Training programs may start to include modules on how to prompt ChatGPT or how to verify an AI-generated analysis.
New Tools Integrated Seamlessly
The AI tools we described will likely not remain standalone for long.
They’ll get integrated into the software bankers use daily. We can expect our trusty Excel, PowerPoint, Word to have ever smarter “autopilot” features.
Bloomberg and Refinitiv might integrate chat-based interfaces to retrieve data or do analysis from their terminals.
So the banker of the future might chat with their computer to get work done: “Find the top 5 comps for Company X and make a slide comparing their EBITDA margins” – and within minutes have something close to ready.
This doesn’t eliminate the banker; it changes their workflow. You become more of a director or editor than an assembler of content.
Closing: Should You Be Worried? Or Excited?
If you’re an aspiring analyst or a junior banker, how should you feel about AI’s growing role in investment banking?
My honest take: a bit of both worry and excitement is justified – but lean towards excitement. Here’s why:
Why You Might Worry
Change is always uncomfortable.
AI in banking means the job you thought you were signing up for will evolve.
Some traditional paths might become less available.
Also the lower-skill floor is rising – meaning, you’ll need to bring more to the table to succeed. That can be intimidating.
Why You Should Be Excited
Frankly, a lot of the work AI is taking over sucks to do.
It’s the tedious stuff we all complained about.

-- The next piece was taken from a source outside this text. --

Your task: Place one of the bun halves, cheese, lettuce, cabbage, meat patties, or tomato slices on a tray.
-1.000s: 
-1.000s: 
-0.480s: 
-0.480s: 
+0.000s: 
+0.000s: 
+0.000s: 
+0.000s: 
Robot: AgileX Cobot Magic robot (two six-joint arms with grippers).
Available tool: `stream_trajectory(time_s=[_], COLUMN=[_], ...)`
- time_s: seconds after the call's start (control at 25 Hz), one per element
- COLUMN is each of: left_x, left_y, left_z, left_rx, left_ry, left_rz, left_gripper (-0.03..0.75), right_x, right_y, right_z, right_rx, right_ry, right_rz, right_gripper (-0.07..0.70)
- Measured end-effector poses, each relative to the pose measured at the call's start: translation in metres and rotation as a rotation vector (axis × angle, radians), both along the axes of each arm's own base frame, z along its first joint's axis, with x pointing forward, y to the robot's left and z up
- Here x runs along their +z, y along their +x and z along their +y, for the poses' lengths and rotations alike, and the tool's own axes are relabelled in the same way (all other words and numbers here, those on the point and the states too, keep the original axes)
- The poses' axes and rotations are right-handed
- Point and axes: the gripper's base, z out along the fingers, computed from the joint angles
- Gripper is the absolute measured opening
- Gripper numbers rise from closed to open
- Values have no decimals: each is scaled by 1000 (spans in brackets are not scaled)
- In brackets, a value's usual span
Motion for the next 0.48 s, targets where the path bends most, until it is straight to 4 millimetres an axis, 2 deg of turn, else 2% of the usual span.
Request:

If you actually get to spend more time thinking about big-picture problems, interacting with clients, or honing persuasive skills, and less time resizing text boxes or copy-pasting numbers – that makes the job more fulfilling.
Also, being young and adaptable is an advantage. You can become the go-to person for new tech in your team.
Senior folks might resist or be slow to learn these tools, so juniors who master them can shine
So, don’t be afraid of AI; get good at it.
Learn to use AlphaSense to do rapid research. Play around with ChatGPT or Copilot to see how it can draft slides or memos.
If your firm has an internal AI tool, volunteer to pilot it.
By mastering these, you make yourself more valuable, not less.
You’ll free up time to ask the interesting questions and make insightful recommendations, which is what good bankers are supposed to do.